* What the exercise asks *
Would you copy out, exactly as written, each line from the one containing "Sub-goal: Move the" to the end of the records below?

::::::::

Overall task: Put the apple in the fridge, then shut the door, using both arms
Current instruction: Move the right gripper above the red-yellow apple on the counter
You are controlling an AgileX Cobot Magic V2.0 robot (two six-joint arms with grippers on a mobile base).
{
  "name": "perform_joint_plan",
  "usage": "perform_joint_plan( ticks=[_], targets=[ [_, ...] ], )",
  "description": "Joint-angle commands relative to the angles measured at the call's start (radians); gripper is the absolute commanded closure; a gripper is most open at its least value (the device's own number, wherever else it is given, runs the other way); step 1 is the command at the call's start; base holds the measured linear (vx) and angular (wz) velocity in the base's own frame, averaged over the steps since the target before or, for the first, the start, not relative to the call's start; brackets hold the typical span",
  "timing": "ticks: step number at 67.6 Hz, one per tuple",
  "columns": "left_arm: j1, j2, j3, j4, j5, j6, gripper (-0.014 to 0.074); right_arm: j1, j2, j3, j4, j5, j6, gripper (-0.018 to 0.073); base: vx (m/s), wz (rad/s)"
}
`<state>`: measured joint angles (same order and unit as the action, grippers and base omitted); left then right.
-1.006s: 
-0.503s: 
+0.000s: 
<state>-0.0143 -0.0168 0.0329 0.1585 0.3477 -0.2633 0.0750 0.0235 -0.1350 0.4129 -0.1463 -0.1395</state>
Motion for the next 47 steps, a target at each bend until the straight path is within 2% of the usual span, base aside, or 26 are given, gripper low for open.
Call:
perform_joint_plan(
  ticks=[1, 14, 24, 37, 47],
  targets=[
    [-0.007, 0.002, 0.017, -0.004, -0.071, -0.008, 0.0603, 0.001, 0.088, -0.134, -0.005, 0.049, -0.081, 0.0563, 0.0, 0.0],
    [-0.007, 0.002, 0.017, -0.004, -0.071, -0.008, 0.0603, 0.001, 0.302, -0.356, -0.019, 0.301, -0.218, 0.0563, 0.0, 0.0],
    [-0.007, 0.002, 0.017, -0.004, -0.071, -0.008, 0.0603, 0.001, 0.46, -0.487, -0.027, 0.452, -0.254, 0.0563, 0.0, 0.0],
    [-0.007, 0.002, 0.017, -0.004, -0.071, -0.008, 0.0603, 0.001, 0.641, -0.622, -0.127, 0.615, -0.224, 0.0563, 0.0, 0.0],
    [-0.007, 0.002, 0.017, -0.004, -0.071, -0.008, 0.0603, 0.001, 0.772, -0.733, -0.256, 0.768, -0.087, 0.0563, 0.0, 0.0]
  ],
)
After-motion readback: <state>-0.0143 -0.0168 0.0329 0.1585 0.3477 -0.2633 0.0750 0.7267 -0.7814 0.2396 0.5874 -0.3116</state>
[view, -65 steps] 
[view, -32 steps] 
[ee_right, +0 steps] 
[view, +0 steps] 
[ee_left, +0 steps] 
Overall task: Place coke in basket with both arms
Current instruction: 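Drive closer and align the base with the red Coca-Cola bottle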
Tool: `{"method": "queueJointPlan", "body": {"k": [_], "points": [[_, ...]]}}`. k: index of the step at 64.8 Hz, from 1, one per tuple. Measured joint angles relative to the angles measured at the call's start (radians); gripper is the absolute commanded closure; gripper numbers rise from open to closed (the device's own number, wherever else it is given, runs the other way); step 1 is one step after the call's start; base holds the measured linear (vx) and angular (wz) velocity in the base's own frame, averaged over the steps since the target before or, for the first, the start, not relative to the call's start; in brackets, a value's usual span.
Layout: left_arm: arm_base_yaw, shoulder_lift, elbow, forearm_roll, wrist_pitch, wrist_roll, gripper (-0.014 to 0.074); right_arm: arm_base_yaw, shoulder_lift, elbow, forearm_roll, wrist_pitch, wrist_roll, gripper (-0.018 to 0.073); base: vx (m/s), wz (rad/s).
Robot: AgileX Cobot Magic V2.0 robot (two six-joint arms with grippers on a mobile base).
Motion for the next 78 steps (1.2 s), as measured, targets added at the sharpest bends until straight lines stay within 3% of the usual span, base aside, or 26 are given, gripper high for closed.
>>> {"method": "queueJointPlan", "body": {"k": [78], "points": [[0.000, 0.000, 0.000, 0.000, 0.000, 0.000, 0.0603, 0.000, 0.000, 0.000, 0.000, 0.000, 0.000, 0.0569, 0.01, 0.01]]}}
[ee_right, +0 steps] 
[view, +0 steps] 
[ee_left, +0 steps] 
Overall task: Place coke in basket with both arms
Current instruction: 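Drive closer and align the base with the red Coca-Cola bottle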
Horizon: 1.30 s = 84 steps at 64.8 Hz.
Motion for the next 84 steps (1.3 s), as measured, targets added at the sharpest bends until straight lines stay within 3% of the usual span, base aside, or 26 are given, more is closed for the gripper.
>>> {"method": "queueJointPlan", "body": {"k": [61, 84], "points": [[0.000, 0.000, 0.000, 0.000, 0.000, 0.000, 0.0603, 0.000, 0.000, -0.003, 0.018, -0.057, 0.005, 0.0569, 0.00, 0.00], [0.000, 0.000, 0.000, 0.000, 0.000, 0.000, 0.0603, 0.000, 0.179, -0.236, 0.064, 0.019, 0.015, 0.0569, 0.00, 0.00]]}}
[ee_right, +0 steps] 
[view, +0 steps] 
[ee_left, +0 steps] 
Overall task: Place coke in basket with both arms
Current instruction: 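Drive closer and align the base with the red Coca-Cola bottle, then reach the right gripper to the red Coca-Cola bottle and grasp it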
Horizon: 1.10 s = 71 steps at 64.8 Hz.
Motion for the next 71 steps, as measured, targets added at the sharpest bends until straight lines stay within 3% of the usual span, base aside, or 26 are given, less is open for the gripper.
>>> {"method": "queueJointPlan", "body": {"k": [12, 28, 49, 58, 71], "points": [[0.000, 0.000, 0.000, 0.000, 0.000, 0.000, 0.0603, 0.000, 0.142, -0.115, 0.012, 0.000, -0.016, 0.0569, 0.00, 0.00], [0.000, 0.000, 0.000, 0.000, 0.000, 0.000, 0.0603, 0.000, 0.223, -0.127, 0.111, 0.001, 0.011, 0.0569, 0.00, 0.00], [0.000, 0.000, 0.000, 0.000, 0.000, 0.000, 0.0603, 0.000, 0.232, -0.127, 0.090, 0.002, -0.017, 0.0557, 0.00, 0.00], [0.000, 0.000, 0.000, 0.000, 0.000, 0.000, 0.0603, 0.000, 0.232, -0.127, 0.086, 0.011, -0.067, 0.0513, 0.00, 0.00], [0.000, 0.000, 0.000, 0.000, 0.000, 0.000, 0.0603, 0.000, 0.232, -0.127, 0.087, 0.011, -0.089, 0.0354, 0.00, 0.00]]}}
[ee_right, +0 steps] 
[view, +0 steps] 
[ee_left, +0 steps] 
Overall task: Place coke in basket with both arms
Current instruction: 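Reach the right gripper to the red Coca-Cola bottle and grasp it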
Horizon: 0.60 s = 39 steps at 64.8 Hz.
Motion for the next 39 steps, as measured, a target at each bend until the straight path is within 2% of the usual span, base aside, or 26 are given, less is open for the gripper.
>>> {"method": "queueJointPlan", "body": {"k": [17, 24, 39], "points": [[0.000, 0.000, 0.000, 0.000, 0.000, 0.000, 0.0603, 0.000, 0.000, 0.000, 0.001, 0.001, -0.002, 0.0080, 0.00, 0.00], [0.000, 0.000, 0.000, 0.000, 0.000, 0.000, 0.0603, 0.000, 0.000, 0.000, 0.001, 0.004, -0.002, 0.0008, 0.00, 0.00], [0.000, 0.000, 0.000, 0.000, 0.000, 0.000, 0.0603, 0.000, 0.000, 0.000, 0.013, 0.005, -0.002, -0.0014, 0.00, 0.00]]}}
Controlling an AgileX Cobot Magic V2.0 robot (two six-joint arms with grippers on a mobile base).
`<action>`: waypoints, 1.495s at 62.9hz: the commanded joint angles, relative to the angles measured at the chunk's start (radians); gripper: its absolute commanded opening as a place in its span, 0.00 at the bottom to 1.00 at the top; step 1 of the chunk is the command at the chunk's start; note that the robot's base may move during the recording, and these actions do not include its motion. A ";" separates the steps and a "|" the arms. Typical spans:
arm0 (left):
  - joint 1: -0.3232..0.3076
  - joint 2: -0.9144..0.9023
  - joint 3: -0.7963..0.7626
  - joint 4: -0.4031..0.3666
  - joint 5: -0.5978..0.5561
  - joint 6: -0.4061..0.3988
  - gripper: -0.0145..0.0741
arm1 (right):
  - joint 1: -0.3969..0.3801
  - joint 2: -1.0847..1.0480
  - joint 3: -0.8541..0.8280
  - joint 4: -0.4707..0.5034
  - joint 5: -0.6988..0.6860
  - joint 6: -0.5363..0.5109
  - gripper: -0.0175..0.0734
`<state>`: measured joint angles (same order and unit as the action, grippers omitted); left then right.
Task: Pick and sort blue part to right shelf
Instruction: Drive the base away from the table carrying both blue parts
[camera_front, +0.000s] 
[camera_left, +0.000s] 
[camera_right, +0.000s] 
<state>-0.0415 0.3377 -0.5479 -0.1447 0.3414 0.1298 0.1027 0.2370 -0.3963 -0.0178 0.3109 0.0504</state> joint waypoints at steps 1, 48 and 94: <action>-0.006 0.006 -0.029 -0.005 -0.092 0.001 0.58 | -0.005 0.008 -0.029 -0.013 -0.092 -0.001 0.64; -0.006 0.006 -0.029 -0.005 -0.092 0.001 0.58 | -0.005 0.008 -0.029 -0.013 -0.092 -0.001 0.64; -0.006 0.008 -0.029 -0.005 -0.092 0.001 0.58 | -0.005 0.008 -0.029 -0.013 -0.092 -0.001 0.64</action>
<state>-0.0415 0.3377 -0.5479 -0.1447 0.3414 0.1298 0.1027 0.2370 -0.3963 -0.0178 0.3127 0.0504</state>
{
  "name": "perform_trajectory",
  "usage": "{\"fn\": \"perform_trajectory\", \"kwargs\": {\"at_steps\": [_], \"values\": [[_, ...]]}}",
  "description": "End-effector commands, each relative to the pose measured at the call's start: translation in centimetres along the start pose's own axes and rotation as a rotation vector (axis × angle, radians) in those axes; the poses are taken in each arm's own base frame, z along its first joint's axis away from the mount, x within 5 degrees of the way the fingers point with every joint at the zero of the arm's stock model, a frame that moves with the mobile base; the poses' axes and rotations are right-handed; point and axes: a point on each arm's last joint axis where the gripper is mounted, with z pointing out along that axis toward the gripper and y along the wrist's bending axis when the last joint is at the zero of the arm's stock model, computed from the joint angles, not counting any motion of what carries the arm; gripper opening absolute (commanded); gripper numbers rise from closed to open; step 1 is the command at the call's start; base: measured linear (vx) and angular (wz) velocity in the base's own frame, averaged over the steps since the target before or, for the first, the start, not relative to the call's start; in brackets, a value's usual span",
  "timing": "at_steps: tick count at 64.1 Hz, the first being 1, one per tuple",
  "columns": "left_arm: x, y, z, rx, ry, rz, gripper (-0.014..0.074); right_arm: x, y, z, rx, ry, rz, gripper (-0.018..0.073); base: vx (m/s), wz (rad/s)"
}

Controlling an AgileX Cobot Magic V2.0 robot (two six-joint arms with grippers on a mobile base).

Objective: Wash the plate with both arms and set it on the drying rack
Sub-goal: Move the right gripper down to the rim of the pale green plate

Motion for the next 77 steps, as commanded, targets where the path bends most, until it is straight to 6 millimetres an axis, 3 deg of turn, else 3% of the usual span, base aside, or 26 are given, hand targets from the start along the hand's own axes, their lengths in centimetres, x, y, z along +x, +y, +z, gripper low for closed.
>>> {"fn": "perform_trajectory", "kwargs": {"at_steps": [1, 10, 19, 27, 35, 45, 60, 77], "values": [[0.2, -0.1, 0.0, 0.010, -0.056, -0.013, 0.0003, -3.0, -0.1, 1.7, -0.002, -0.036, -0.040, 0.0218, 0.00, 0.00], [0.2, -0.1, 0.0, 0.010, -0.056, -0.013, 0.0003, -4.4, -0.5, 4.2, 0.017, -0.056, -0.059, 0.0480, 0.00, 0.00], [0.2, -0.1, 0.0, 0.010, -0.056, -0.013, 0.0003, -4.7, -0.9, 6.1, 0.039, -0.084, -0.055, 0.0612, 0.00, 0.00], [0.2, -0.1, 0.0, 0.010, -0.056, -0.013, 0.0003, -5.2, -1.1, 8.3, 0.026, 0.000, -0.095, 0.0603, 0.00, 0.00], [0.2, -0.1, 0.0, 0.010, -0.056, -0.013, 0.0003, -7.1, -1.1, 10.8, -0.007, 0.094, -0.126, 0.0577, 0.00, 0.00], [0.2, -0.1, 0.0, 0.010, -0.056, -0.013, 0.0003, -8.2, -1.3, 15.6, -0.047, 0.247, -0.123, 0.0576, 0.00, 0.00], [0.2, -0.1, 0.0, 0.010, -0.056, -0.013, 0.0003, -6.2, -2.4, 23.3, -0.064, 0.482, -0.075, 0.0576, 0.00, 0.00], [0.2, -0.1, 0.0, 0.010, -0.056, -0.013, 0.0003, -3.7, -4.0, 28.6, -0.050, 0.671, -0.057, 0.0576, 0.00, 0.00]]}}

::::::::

* Your solution *
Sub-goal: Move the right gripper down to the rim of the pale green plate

Motion for the next 77 steps, as commanded, targets where the path bends most, until it is straight to 6 millimetres an axis, 3 deg of turn, else 3% of the usual span, base aside, or 26 are given, hand targets from the start along the hand's own axes, their lengths in centimetres, x, y, z along +x, +y, +z, gripper low for closed.
>>> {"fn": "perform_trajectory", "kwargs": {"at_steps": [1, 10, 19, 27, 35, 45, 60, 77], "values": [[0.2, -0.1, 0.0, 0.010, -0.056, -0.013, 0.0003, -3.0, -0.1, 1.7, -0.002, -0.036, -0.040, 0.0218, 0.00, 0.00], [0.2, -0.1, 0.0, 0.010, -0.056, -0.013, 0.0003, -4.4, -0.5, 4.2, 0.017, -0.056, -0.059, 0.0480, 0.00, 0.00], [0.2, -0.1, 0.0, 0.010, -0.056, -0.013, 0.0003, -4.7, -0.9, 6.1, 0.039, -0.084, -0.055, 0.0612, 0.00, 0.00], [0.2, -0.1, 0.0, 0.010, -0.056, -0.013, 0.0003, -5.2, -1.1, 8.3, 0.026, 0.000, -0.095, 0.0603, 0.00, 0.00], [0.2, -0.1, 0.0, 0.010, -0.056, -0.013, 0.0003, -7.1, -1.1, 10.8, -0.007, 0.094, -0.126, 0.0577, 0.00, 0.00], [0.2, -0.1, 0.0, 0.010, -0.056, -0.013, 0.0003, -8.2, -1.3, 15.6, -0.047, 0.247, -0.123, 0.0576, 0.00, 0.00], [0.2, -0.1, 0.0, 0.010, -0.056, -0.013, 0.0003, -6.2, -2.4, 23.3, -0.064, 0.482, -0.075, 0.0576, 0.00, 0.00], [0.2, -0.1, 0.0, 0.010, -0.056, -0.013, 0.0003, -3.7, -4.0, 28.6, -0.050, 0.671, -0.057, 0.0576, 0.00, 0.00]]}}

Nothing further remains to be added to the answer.